There were no further enquiries about the microlight. In fact no one seemed to mind in the least why we were there. I made one more attempt on Mr Watson when he wandered into the library where I had been sent with instructions to get a drink. ‘A Thruster? Yes, from what I can gather they’re very good machines. Very good. We’ve been thinking about getting one ourselves,’ he said. ‘There’s an instructor near here. We could go over tomorrow, if you liked.’

Later Mrs Watson led us up a bare wooden back staircase to the third floor and along a wide passageway. It was lined with bookcases, old magazines, stacked mattresses, ancient convector heaters, old telephones, broken toys and three-legged stools with birdcages perched on top of them. The linoleum had worn through in patches, revealing undulating floorboards beneath which squawked and groaned as we crossed them. Opening doors more or less at random, she settled on a room containing two beds and a mountain of furniture stacked under dust sheets. There was a musty smell, which turned into a heavy scent of musk and vanilla near the window. As she pulled the curtains on their noisy metal runners I glimpsed a branch of wisteria, laden with flowers, which had grown through the open top sash of one of the windows. The branch was at least three inches thick.

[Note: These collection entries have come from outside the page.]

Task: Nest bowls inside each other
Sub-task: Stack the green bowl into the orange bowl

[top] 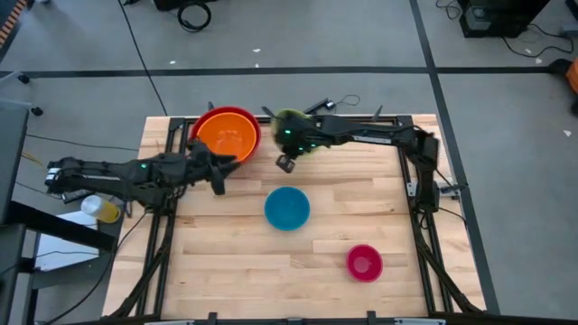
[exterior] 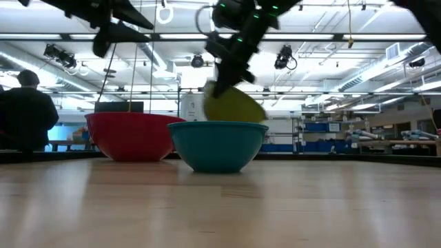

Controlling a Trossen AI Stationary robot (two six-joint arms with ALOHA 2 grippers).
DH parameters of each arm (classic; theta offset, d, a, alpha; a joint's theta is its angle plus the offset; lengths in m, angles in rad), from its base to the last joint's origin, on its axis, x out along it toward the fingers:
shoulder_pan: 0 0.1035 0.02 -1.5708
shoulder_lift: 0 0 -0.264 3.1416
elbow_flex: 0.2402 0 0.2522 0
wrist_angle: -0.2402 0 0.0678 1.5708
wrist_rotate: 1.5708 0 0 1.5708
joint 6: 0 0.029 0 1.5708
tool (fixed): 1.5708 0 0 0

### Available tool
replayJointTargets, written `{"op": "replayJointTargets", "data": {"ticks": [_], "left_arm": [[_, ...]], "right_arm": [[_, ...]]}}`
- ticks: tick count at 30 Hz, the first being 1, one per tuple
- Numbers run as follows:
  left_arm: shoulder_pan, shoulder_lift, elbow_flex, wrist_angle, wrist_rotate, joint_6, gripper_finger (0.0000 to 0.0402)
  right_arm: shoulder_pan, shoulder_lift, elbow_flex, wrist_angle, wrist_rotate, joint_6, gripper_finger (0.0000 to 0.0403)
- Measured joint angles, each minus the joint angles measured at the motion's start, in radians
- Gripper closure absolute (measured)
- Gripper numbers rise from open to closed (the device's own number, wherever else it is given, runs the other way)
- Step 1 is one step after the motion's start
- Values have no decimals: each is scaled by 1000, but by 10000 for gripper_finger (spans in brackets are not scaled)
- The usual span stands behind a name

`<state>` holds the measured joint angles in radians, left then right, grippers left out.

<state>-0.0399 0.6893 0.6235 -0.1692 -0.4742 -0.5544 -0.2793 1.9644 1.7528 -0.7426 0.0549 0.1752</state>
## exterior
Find person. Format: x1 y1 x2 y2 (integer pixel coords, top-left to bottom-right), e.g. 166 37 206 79
0 69 60 153

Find black aluminium table frame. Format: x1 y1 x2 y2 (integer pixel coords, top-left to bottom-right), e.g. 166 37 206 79
0 149 441 169

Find metal storage shelf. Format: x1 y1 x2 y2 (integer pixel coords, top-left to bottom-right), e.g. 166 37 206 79
291 116 371 154

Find ceiling mounted black camera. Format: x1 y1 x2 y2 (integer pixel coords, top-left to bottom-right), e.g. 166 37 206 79
274 44 298 71
43 43 78 70
190 54 205 69

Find white hanging ring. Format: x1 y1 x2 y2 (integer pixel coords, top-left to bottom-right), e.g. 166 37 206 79
156 0 174 25

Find large red bowl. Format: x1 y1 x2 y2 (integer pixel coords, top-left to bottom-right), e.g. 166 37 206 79
84 112 187 163

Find blue bowl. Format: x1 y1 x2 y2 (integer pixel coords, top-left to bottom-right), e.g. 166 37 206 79
167 121 269 174

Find black monitor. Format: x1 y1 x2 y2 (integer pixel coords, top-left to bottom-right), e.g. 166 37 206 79
94 101 145 114

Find row of blue bins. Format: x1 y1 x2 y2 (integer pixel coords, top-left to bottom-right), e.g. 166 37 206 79
260 122 346 154

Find green bowl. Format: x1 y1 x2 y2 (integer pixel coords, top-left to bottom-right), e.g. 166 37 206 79
203 80 268 124

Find yellow hanging cable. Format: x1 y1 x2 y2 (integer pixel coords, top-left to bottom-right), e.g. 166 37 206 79
346 0 356 50

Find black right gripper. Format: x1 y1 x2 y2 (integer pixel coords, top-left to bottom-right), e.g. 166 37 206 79
205 30 258 99

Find ceiling air vent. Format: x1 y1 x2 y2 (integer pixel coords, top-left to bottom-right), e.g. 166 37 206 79
384 42 401 62

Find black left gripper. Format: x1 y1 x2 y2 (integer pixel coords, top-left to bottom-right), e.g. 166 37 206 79
90 0 155 59

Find white cabinet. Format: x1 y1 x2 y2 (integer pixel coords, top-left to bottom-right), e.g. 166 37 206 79
180 92 208 123

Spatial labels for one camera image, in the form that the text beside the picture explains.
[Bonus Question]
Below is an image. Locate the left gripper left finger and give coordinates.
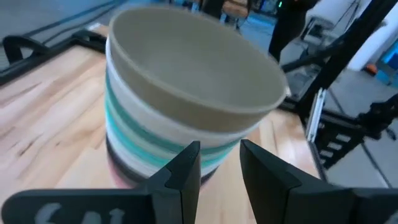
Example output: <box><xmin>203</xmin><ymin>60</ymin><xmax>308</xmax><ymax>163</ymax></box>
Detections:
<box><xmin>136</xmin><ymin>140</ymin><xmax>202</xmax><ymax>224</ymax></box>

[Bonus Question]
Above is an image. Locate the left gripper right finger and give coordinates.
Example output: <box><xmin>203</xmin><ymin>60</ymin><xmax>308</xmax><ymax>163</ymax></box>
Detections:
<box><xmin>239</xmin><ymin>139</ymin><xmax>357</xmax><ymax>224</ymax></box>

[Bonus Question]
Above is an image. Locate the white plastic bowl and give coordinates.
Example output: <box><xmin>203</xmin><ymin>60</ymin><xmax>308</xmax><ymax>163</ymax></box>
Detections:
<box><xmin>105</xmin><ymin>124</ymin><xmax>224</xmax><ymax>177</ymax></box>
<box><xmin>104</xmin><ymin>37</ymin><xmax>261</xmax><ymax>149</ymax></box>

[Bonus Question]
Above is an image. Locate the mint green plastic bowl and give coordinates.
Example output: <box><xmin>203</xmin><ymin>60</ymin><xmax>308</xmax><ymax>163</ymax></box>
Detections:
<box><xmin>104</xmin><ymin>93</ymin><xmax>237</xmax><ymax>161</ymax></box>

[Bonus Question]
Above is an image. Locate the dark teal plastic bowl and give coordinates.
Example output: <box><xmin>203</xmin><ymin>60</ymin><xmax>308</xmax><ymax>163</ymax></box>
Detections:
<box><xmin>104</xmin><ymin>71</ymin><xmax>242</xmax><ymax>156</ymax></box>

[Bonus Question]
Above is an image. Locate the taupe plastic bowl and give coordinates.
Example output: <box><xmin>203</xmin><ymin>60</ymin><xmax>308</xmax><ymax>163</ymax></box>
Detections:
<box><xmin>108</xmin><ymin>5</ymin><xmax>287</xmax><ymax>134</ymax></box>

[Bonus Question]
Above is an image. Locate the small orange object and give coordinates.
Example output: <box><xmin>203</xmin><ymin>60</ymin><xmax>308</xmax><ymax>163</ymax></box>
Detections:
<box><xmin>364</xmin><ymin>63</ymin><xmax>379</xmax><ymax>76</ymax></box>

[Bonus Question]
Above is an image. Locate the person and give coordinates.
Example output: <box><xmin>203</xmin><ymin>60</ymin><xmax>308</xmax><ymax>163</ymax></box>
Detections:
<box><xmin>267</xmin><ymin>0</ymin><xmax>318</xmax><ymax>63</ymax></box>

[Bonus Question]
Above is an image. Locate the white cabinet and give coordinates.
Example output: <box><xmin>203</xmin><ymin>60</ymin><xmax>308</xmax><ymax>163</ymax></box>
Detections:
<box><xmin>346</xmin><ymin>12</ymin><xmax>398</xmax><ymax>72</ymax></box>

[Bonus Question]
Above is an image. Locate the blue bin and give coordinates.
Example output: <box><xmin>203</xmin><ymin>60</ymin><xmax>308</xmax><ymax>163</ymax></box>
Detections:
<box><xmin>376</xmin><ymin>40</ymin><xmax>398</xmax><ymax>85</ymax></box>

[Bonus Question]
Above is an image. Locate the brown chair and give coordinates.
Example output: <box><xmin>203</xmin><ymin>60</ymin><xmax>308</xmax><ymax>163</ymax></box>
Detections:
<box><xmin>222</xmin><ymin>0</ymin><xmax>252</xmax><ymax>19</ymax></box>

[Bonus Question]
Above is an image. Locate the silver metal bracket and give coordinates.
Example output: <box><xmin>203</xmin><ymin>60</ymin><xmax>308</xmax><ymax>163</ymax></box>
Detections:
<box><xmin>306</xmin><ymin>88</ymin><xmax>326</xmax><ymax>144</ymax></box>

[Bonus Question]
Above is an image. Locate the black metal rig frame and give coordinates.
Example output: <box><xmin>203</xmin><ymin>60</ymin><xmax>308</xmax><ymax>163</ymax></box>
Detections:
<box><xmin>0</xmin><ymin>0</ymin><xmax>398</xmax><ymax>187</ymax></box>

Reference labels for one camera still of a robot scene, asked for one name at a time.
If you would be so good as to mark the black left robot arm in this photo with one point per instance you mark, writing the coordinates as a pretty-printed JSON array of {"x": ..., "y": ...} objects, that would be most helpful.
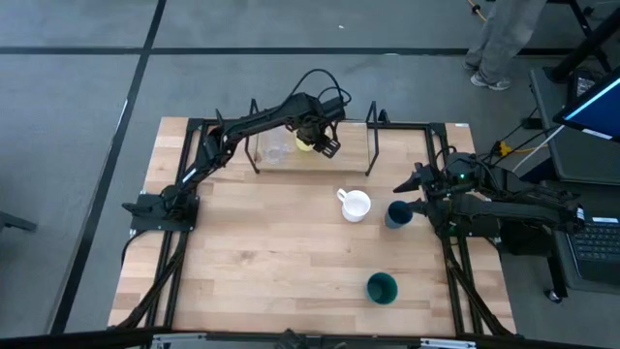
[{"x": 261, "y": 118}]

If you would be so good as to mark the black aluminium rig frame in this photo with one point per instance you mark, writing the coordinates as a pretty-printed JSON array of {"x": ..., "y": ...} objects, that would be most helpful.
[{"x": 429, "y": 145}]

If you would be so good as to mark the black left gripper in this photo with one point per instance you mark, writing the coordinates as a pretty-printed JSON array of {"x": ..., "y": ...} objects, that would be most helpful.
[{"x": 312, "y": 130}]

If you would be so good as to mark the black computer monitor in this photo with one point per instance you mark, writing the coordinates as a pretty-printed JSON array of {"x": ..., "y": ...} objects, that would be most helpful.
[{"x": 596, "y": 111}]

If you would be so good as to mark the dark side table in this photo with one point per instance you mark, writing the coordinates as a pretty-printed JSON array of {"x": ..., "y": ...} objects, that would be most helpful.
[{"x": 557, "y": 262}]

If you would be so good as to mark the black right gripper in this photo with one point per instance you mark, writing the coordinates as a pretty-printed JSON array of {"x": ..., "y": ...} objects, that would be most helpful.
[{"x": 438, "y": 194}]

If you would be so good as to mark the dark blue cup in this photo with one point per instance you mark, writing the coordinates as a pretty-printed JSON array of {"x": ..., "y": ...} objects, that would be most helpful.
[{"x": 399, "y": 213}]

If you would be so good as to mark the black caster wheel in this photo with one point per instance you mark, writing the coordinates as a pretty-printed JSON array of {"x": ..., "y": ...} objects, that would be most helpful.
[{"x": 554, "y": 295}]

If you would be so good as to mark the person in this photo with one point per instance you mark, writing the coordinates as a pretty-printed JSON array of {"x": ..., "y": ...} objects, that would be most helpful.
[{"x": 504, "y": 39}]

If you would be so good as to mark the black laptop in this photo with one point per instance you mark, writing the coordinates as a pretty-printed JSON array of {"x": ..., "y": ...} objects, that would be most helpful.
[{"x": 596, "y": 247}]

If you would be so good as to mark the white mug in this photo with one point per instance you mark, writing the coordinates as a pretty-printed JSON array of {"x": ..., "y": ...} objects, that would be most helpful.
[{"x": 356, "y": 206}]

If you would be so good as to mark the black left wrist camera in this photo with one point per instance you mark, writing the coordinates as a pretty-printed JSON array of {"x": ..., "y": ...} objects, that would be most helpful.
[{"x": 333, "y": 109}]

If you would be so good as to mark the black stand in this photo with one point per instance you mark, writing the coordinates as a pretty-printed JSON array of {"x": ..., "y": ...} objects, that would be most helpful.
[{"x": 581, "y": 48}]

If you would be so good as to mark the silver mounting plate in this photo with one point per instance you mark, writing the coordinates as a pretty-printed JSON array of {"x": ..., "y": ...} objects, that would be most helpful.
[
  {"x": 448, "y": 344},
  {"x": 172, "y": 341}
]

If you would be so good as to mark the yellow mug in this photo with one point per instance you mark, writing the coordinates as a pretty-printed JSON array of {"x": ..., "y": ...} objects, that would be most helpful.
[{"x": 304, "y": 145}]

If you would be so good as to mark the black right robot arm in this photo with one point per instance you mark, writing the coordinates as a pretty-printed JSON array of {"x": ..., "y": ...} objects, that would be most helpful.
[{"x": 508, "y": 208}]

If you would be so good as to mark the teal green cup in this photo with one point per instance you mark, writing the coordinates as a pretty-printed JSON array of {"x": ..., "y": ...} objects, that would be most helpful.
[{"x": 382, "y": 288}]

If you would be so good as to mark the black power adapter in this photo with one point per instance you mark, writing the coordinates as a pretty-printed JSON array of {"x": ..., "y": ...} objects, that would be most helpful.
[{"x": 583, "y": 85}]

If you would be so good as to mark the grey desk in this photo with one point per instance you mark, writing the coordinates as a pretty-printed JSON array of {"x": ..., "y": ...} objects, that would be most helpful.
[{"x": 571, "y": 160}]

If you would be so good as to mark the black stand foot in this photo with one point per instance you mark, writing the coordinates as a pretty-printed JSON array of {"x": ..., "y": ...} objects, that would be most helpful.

‘I don’t think anyone’s slept in here recently,’ she said. Her tone implied that this was to our advantage. Tugging on the frayed, plaited cord of an ancient electric fire, she retrieved a brown Bakelite round-pinned plug, which she plugged in and flicked the toggle. Sparks fizzed from the middle section, where one of the ceramic bars had at some stage been knocked, though the wire remained intact. ‘Make sure you switch it off,’ she said sternly. ‘The last person left it on for three months.’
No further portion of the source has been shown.